You should be aware that if you post in ways that could arouse suspicion that your injuries are exaggerated, a Facebook “friend” may alert the insurer or the other side. For example, if you claim to have whiplash after an accident and then publically post about how you are now bench-pressing 200 lbs., you may trigger an inquiry. Similarly, if you claim pain and suffering damages or claim anxiety after falling from a cruise ship and then post pictures of yourself snorkeling, you may not seem credible on the witness stand at trial.
Of course, it is not only plaintiffs who can be asked to produce information from their accounts. There are cases in which a plaintiff asks for information on a defendant’s social media account. For example, in one case, a plaintiff sought private Facebook information to prove that a defendant who initially denied being the other driver in an accident was in fact driving the other car when the accident took place. The defendant avoided producing the information because in response to other pretrial discovery, he admitted being the driver.
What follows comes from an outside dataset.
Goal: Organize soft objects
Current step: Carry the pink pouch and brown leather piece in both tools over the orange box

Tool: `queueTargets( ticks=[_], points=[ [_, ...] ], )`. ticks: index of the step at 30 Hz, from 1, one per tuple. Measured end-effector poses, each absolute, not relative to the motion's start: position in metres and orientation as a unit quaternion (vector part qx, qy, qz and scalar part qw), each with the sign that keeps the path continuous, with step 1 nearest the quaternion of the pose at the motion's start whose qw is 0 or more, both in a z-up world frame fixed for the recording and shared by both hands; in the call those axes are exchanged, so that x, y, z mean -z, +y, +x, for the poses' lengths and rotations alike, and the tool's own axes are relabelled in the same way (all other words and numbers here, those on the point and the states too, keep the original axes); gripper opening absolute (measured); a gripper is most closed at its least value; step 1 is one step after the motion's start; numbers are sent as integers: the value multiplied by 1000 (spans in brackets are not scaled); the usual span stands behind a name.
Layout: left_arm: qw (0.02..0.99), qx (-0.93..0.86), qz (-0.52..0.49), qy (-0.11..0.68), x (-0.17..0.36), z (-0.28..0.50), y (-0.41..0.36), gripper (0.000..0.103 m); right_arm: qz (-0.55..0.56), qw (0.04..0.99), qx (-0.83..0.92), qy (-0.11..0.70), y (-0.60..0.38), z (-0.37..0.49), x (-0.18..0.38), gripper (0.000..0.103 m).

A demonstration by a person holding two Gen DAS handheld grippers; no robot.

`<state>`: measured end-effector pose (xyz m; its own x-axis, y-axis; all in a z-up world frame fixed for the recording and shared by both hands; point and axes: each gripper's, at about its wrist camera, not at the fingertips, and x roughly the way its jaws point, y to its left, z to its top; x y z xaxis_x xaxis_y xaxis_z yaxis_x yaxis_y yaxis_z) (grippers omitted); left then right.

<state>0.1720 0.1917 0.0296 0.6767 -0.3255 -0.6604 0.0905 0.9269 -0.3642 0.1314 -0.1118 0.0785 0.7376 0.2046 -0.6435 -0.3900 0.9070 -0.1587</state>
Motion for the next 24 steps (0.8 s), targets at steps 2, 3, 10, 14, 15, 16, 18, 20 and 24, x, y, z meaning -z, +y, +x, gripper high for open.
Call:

Some courts have determined that an opposing party must make an initial showing that there is information in a plaintiff’s public Facebook profile that cuts against the plaintiff’s claims. If the profile is fully private, but the other side has a witness who has actually seen posts related to the injury, courts may compel production.
However, other courts have recognized that a social media account permits a user to craft a particular image of him or herself and that outside observers can get the wrong idea about the plaintiff’s actual life from looking at his or her posts. In a federal case, Giacchetto v. Patchogue-Medford Union Free Sch. Dist., a court explained that you cannot be required to turn over all private parts of your profile only because you have made public postings that undermine your claims. You can be required to review the private part of your profile and produce what’s relevant to the defendant’s discovery requests, however.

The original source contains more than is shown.